- _About this exercise_:
Check every line of the data for the word "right", and copy those that have it.

- _Dataset extract_:
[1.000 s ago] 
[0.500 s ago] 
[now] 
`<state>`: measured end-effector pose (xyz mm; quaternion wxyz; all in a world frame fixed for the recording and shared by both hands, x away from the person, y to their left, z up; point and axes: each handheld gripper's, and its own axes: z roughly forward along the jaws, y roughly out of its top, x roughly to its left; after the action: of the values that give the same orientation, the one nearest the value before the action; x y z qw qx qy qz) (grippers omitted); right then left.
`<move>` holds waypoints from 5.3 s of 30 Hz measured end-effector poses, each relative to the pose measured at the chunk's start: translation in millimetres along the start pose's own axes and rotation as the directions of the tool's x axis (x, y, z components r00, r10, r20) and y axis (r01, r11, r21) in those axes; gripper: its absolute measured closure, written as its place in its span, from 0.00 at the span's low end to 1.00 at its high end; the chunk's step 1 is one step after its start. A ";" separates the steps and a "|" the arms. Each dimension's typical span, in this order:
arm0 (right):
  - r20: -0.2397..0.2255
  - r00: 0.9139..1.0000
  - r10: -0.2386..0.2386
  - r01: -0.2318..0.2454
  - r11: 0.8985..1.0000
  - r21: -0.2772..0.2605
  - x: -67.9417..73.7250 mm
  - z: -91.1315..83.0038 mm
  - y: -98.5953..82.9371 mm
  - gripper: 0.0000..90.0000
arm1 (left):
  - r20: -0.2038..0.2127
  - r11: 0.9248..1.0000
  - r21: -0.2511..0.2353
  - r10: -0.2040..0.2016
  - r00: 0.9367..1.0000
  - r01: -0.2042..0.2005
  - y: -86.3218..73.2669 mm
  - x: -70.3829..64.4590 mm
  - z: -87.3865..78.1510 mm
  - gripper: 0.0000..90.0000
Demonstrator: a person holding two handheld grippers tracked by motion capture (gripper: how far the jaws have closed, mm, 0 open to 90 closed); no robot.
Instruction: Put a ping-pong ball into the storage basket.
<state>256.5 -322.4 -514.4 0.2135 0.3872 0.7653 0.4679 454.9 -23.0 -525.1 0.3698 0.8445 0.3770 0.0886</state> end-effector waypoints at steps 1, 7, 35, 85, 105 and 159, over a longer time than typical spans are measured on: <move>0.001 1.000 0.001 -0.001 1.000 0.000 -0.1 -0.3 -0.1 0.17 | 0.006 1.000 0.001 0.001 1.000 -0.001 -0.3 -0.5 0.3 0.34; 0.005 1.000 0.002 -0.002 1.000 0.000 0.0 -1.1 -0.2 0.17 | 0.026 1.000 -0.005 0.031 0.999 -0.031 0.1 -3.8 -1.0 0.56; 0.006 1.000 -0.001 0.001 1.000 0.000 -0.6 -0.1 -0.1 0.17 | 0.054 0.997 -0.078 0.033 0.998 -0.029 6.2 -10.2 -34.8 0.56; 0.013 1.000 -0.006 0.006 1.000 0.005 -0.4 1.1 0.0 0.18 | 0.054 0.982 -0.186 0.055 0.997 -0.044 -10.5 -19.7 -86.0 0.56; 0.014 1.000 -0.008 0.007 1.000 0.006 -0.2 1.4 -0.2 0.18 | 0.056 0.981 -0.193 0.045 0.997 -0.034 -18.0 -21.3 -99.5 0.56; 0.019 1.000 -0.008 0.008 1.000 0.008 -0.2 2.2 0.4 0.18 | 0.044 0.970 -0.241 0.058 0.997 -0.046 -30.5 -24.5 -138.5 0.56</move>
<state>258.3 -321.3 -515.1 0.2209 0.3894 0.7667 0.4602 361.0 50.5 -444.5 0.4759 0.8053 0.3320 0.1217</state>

- _Response area_:
`<state>`: measured end-effector pose (xyz mm; quaternion wxyz; all in a world frame fixed for the recording and shared by both hands, x away from the person, y to their left, z up; point and axes: each handheld gripper's, and its own axes: z roughly forward along the jaws, y roughly out of its top, x roughly to its left; after the action: of the values that give the same orientation, the one nearest the value before the action; x y z qw qx qy qz) (grippers omitted); right then left.
arm0 (right):

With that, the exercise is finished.